Line by line, copy the material below exactly.

-----

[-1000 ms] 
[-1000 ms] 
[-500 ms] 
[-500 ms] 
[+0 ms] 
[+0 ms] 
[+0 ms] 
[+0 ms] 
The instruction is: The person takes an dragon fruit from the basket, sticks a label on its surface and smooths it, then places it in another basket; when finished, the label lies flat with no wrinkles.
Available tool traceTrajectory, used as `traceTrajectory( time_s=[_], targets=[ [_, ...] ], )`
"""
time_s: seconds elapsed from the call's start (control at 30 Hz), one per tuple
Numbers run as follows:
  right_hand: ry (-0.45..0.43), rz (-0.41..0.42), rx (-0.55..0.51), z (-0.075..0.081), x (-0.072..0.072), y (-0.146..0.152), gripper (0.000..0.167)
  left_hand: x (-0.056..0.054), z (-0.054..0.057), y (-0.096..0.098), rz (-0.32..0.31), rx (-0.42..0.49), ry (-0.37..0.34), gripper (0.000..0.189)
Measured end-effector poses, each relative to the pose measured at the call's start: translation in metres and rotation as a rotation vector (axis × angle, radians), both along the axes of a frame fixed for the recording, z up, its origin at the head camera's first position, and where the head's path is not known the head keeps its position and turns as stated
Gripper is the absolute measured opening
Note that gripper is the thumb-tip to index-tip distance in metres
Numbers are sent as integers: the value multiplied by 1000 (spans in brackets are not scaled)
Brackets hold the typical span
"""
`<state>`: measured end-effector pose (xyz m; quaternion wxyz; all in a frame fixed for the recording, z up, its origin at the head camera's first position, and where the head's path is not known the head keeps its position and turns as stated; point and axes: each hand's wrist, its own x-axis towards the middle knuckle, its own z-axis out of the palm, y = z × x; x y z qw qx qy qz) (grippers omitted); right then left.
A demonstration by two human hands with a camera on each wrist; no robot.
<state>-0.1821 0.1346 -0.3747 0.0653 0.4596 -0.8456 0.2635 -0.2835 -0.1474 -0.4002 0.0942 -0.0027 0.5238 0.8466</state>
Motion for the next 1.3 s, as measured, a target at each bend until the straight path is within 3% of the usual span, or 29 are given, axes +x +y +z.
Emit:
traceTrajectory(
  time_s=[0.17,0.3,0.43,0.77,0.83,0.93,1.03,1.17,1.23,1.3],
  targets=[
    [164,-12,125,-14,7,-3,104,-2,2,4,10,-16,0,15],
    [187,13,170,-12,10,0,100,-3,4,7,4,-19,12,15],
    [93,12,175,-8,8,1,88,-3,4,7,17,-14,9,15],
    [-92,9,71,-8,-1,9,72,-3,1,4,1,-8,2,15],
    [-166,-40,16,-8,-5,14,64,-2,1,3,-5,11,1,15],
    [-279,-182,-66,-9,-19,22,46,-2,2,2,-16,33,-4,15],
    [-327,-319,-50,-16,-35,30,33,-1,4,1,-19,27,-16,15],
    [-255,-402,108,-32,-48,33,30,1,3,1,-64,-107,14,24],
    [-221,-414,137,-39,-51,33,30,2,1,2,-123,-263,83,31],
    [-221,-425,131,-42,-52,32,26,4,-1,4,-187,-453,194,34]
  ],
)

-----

## Answer box
[-1000 ms] 
[-1000 ms] 
[-500 ms] 
[-500 ms] 
[+0 ms] 
[+0 ms] 
[+0 ms] 
[+0 ms] 
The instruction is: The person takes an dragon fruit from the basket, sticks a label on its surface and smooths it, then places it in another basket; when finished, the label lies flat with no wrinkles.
Available tool traceTrajectory, used as `traceTrajectory( time_s=[_], targets=[ [_, ...] ], )`
"""
time_s: seconds elapsed from the call's start (control at 30 Hz), one per tuple
Numbers run as follows:
  right_hand: ry (-0.45..0.43), rz (-0.41..0.42), rx (-0.55..0.51), z (-0.075..0.081), x (-0.072..0.072), y (-0.146..0.152), gripper (0.000..0.167)
  left_hand: x (-0.056..0.054), z (-0.054..0.057), y (-0.096..0.098), rz (-0.32..0.31), rx (-0.42..0.49), ry (-0.37..0.34), gripper (0.000..0.189)
Measured end-effector poses, each relative to the pose measured at the call's start: translation in metres and rotation as a rotation vector (axis × angle, radians), both along the axes of a frame fixed for the recording, z up, its origin at the head camera's first position, and where the head's path is not known the head keeps its position and turns as stated
Gripper is the absolute measured opening
Note that gripper is the thumb-tip to index-tip distance in metres
Numbers are sent as integers: the value multiplied by 1000 (spans in brackets are not scaled)
Brackets hold the typical span
"""
`<state>`: measured end-effector pose (xyz m; quaternion wxyz; all in a frame fixed for the recording, z up, its origin at the head camera's first position, and where the head's path is not known the head keeps its position and turns as stated; point and axes: each hand's wrist, its own x-axis towards the middle knuckle, its own z-axis out of the palm, y = z × x; x y z qw qx qy qz) (grippers omitted); right then left.
A demonstration by two human hands with a camera on each wrist; no robot.
<state>-0.1821 0.1346 -0.3747 0.0653 0.4596 -0.8456 0.2635 -0.2835 -0.1474 -0.4002 0.0942 -0.0027 0.5238 0.8466</state>
Motion for the next 1.3 s, as measured, a target at each bend until the straight path is within 3% of the usual span, or 29 are given, axes +x +y +z.
Emit:
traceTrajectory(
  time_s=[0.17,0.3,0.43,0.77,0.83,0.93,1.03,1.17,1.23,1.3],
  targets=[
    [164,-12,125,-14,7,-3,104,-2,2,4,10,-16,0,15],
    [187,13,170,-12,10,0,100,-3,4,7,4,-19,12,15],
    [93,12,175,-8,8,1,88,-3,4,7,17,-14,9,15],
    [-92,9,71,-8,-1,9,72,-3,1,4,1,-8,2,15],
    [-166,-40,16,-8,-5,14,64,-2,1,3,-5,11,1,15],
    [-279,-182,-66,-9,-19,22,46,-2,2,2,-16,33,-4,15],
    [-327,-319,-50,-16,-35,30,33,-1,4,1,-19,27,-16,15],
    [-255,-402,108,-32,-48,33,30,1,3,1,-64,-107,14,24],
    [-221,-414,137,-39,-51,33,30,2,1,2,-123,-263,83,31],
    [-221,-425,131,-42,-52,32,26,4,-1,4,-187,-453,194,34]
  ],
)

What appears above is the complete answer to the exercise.